Affidavit refers to a written promise, and its Latin roots connect it to another kind of promise in English. It comes from a past tense form of the Latin verb affidare, meaning “to pledge”; in Latin, affidavit translates to “he or she has made a pledge.”

Affidare is also the root of affiance, an archaic English noun meaning “trust, faith, confidence,” “marriage contract or promise,” or a meaning that has completely fallen from use, “close or intimate relationship.” More familiar to modern English speakers is the verb affiance, meaning “to promise in marriage” or “to betroth.” It usually appears as a fancy-sounding participial adjective:

I like to give affianced friends a copy of Rebecca Mead’s book “One Perfect Day,” which exposes the ridiculous wedding industry.
—Mollie Hemingway, The Federalist, 7 October 2014

Affiance came through French to English in the 14th century, and, nearly 500 years later, the related French words fiancé and fiancée were added to English. Etymologically speaking, a fiancé or fiancée is a “promised one.”

Fiancé or fiancée?

People may well be anxious, when referring to their betrothed, to make sure that they use the correct term. So the fact that fiancé and fiancée are pronounced exactly the same may cause some degree of worry and uncertainty. These two words are borrowed directly from French, in which language they have equivalent but gendered meanings: fiancé refers to a man who is engaged to be married, and fiancée refers to a woman. We have, as of this date, no evidence suggesting that the meaning of either word is affected by the gender of the person to whom the fiancé or fiancée is engaged.

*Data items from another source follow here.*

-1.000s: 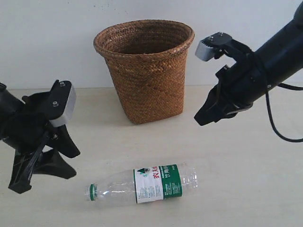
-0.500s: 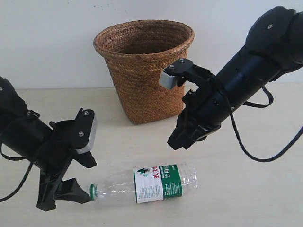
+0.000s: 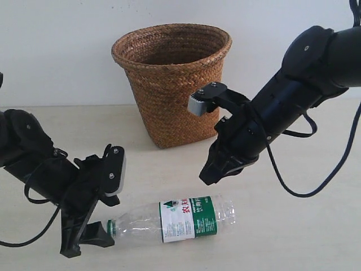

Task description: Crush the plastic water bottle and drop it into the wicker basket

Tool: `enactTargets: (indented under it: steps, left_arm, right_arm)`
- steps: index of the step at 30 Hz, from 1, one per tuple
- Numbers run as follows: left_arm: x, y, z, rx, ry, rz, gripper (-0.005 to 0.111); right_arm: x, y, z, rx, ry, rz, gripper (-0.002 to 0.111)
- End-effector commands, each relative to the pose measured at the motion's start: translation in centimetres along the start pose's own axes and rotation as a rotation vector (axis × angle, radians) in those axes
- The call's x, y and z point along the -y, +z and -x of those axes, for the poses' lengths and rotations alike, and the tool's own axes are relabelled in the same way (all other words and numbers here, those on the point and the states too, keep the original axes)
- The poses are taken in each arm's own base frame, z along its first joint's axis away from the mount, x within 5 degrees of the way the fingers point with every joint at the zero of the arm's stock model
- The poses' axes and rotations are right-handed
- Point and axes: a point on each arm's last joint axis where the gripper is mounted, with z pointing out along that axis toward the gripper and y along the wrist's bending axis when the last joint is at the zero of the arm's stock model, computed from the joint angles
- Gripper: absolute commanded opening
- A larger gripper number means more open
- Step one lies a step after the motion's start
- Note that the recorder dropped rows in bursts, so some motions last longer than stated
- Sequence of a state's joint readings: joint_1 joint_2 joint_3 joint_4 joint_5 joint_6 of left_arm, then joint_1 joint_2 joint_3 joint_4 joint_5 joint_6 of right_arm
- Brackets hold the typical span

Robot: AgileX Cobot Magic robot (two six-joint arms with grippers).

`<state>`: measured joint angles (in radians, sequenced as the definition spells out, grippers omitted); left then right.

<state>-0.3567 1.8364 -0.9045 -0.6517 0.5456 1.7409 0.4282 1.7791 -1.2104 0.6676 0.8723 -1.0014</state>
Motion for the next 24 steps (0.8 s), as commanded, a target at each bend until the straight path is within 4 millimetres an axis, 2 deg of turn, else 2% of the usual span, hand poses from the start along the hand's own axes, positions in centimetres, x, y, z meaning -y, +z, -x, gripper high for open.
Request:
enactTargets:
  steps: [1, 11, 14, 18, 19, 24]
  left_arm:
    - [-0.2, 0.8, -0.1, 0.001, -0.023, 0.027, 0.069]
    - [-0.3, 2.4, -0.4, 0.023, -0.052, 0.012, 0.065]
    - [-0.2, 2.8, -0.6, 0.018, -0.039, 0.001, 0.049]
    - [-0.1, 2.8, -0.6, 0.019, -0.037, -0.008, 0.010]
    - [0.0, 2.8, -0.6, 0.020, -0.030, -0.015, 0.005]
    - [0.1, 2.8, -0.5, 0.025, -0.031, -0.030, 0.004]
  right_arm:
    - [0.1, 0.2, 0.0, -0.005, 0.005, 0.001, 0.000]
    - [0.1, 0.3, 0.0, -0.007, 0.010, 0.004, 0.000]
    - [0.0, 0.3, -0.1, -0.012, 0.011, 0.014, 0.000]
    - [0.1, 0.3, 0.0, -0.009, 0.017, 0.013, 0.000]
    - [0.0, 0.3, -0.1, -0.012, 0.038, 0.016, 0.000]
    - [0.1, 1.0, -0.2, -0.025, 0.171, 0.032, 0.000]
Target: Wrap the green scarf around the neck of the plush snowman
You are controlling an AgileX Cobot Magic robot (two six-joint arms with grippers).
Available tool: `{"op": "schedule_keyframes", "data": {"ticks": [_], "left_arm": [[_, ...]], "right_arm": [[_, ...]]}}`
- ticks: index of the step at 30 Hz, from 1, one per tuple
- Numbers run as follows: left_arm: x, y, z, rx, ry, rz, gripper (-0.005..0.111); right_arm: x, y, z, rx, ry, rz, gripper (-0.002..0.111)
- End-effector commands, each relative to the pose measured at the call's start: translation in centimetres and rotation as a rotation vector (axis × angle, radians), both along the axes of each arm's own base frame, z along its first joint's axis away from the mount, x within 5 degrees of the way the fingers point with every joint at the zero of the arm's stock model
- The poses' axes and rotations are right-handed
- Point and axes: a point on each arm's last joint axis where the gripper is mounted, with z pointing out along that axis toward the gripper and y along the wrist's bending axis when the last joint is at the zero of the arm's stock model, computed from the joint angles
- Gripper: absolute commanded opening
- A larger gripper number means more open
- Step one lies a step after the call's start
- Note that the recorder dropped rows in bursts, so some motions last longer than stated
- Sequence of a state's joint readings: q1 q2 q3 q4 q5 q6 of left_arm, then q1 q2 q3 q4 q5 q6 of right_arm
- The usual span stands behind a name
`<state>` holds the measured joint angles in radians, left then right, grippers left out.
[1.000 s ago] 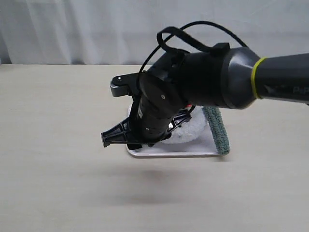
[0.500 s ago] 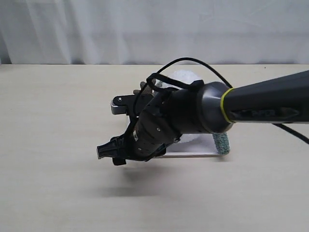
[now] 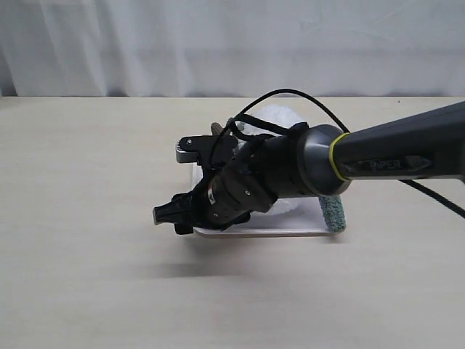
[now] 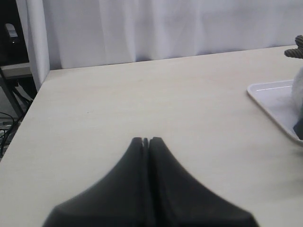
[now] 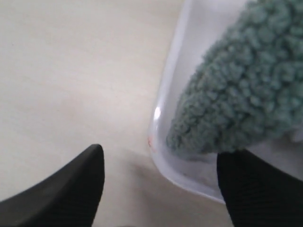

Examples of fiancé in a Sentence

Let me introduce my fiancé. couldn't wait to show off her fiancé to all of her relatives

Recent Examples on the Web

But a local videographer cost more than she and her then-fiance Quinton Swift could afford. azcentral, "427 couples paid for wedding videos. This Phoenix company never delivered," 27 June 2019 For weeks now, there’s been some buzz on the internet about Real Housewives Of Atlanta star Porsha Williams and her fiance Dennis McKinley possibly breaking up. Jasmine Grant, Essence, "Everything We Know About Porsha Williams and Dennis McKinley's Alleged Split," 25 June 2019 After having drinks with her fiance, Nieves said, Sport took a shower and went to bed. Madeline Holcombe, CNN, "Here are the 9 Americans reported dead in the Dominican Republic in the past year," 19 June 2019 Sport, a resident of Pennsylvania, took a shower and went to bed after having drinks with her fiance, Nieves said. Rosa Flores, CNN, "After mysterious tourist deaths and shooting of David Ortiz, Dominican tourism officials seek to reassure travelers," 12 June 2019 Her new ink features a mini Vegemite jar on her arm, which is one of her fiance's favorite food. Carolyn Twersky, Seventeen, "A Complete Timeline of Miley Cyrus and Liam Hemsworth's Relationship," 27 Dec. 2018 The photo was captured by Grace Job on Cullen Boulevard late last week and posted on Reddit by her fiance. Fernando Alfonso Iii, Houston Chronicle, "Houston man riding bicycle with swangas is the surest sign summer is coming," 30 Apr. 2018 Sophie Turner is on vacation with fiance Joe Jonas and his family, including BFF Priyanka Chopra. Katherine J. Igoe, Marie Claire, "Sophie Turner Just Clapped Back at Nosy Paparazzi in the Most Brilliant Way," 27 Mar. 2019 The proposal itself was a total surprise; my fiance, Tom, spent four months planning it so that every single micro-detail was customized to reflect us and our relationship. Kaye Toal, SELF, "I'm Fat and I'm Not Going to Lose Weight for My Wedding," 1 Mar. 2019

These example sentences are selected automatically from various online news sources to reflect current usage of the word 'fiancé.' Views expressed in the examples do not represent the opinion of Merriam-Webster or its editors. Send us feedback.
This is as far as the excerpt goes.